Salute e sicurezza  - Silvana ROSETO
PER NON NAVIGARE A VISTA
Manuale per Rls e Rlst
13/10/2012  | Salute.  

 

Le Leggi ed il Contratto

 

Durante i confronti con i RLS, emerge come gli stessi non si sentano in grado di intervenire soprattutto quando l’azienda dimostra di aver applicato, spesso solamente in modo formale, i dettami normativi in vigore.
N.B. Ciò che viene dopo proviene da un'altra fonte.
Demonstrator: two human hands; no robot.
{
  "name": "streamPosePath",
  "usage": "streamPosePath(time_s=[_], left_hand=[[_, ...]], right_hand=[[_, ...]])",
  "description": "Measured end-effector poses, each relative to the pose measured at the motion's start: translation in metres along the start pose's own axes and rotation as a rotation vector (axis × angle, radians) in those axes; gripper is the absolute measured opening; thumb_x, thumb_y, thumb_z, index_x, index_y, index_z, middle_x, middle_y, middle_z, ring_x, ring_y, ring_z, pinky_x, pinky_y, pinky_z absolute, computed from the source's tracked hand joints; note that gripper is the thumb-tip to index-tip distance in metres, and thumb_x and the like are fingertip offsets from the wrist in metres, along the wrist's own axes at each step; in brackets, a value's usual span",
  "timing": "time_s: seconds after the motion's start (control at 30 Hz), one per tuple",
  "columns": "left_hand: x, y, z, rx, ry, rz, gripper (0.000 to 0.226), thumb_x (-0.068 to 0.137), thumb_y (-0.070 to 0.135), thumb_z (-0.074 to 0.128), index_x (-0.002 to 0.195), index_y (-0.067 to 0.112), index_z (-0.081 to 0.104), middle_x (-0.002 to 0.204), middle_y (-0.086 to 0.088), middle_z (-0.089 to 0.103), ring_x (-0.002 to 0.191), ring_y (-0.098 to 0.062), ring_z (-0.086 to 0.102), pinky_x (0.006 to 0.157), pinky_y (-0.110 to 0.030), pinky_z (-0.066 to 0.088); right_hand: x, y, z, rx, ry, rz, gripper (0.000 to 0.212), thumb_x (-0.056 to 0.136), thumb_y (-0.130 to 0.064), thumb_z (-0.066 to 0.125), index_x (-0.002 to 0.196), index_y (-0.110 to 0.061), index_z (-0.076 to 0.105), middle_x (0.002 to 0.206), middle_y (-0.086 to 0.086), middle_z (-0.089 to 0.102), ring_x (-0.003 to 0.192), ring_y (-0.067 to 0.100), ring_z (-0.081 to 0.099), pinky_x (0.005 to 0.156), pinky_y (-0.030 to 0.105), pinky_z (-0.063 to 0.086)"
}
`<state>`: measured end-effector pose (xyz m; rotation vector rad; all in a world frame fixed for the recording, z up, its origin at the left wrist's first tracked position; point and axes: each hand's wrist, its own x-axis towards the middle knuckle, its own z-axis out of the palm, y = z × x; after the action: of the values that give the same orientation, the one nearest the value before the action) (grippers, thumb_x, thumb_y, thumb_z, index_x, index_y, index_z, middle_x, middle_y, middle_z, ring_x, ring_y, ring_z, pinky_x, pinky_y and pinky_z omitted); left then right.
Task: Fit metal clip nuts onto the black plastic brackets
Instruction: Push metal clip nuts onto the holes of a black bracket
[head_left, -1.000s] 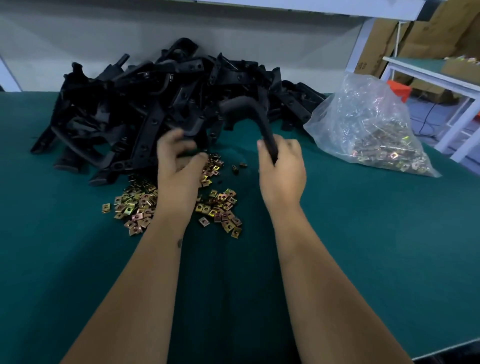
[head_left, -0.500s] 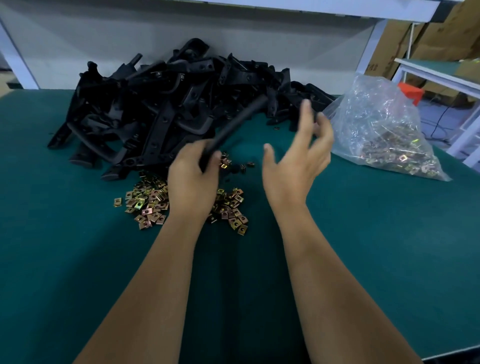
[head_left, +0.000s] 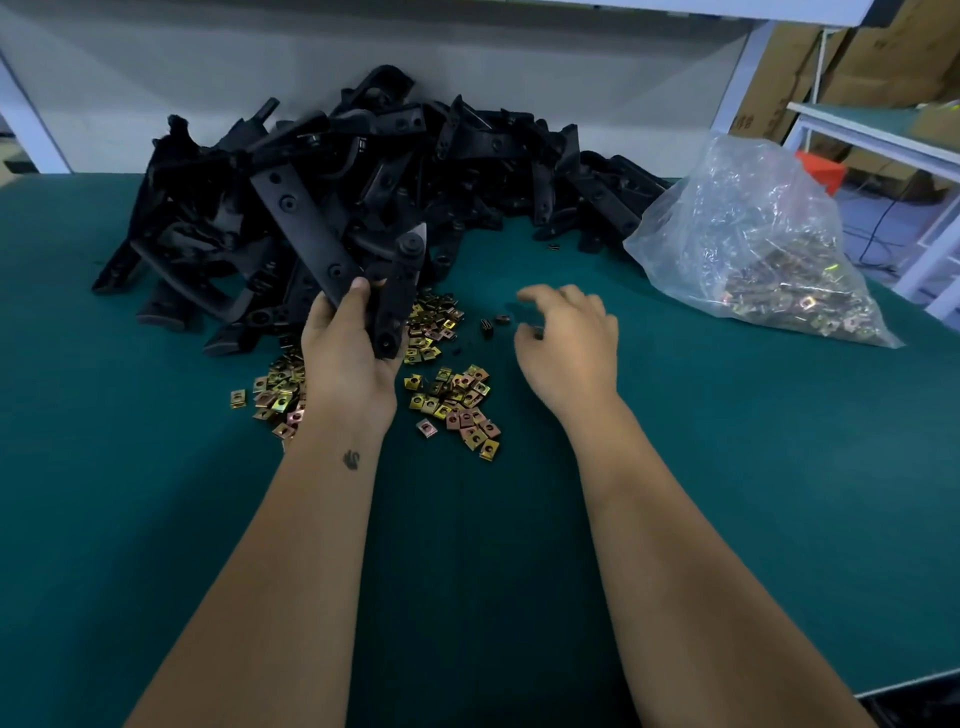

Ciò parte dalla considerazione che gli organi Ispettivi hanno, come primo riferimento, appunto questo tipo di verifica e quindi, in questo caso, viene erroneamente percepito di non avere più spazi operativi nel campo della sicurezza aziendale.

Se partiamo dalla considerazione che, generalmente, le normative (purché non “ambientali” perché per lo più basate sull’esatto contrario) indicano preferibilmente ciò che è vietato piuttosto che ciò che è consentito – questo perché viene giustamente lasciato più spazio interpretativo ed applicativo sulla condizione lecita, in modo da considerare le innumerevoli sfaccettature che essa assume nella sua applicazione – arriviamo ad esprimere il concetto attraverso un esempio grafico che vede:

una linea netta di demarcazione tra l’area del lecito e quella dell’illecito

un’area del lecito, che a sua volta è regolamentata su vari aspetti (conrtratti, regolamenti, norme di buone pratiche e buone tecniche, procedure, indirizzi, ecc.)

 

disegno e1

 

Fatto salvo che nell’area dell’illecito non ci si deve mai posizionare, se si è intenzionati a presentare una situazione quantomeno difficilmente impugnabile in occasione della verifica da parte degli Organi competenti, la rappresentazione grafica fa immediatamente intuire come il livello economico investito dall’azienda sarà tanto inferiore quanto esso si avvicinerà alla linea di demarcazione lecito/illecito, mentre sarà tanto più “importante” quanto più ci si allontana, a questo punto possiamo indicativamente prospettare tre casi:

l’azienda si colloca appena sopra il limite del lecito, ovvero siamo nel caso in cui il datore di lavoro ha investito tempo e risorse per arrivare a dimostrare il solo adempimento formale delle previsioni normative; l’azienda vede la “questione sicurezza” solamente dal punto di vista economico e vuole una certa tranquillità giuridica;

l’azienda si colloca oltre il limite del lecito, ovvero siamo in una situazione dove il datore di lavoro dimostra di voler adempiere in modo più preciso ai dettami normativi; l’azienda ha capito che è necessario ed economicamente produttivo investire sulla sicurezza ma non ha ancora trovato (o ricercato) i metodi migliori per applicarla;

l’azienda si colloca all’estremo superiore del grafico, ovvero siamo in una situazione dove l’azienda manifesta corrette relazioni sindacali, investe in modo positivo e con attenzione allo sviluppo prodotti e tecniche organizzative; in questo caso l’azienda si dimostra attenta e partecipe al sistema sicurezza.

In definitiva, se il RLS intende far posizionare l’azienda in cui opera in posizioni intermedie o di vertice (i casi 2 e 3 indicati in precedenza), è necessario che esso vada alla ricerca delle migliori metodologie applicative, soprattutto con l’appoggio della componente sindacale a tutti i livelli - interna (RSU) o territoriale (CSP) o nazionale nonché gli Organi competenti di riferimento (ASL, INAIL, DPL, Enti normatori, ecc.) - per arrivare a far applicare tutto ciò che “regolamenta” il lecito, non dimenticando che, per esempio, i contenuti del CCNL (spesso i capitoli dedicati al CCNL se conosciuti ed applicati riservano interessanti risultati) fanno parte di un accordo (un “patto tra gentiluomini” non obbligatorio nella sua applicazione dal punto di vista normativo, ma gestito nella sua applicazione anche dal Dipartimento per il Lavoro ex Ispettorato) che vede bilanciare gli interessi delle Parti, sulle quali i lavoratori sono stati interessati in prima persona.

La situazione odierna evidenzia invece una diffusissima disattesa applicativa contrattuale da parte delle aziende e, per contro, anche una diffusa non perfetta conoscenza da parte dei delegati ed RLS dei contenuti contrattuali applicabili, compresi i quelli relativi alla salute e sicurezza sul lavoro.

In quest’ottica, se l’azienda non intende investire economicamente per allontanarsi dal rispetto formale delle leggi ed il RLS vorrà ottenere risultati visibili, dovrà necessariamente essere messo in moto tutto un sistema di coinvolgimento (compreso l’acculturamento e formazione specifica) delle rappresentanze sindacali propedeutico ad una corretta e necessaria rivendicazione di natura sindacale e tecnica sulle questioni ambientali e di sicurezza.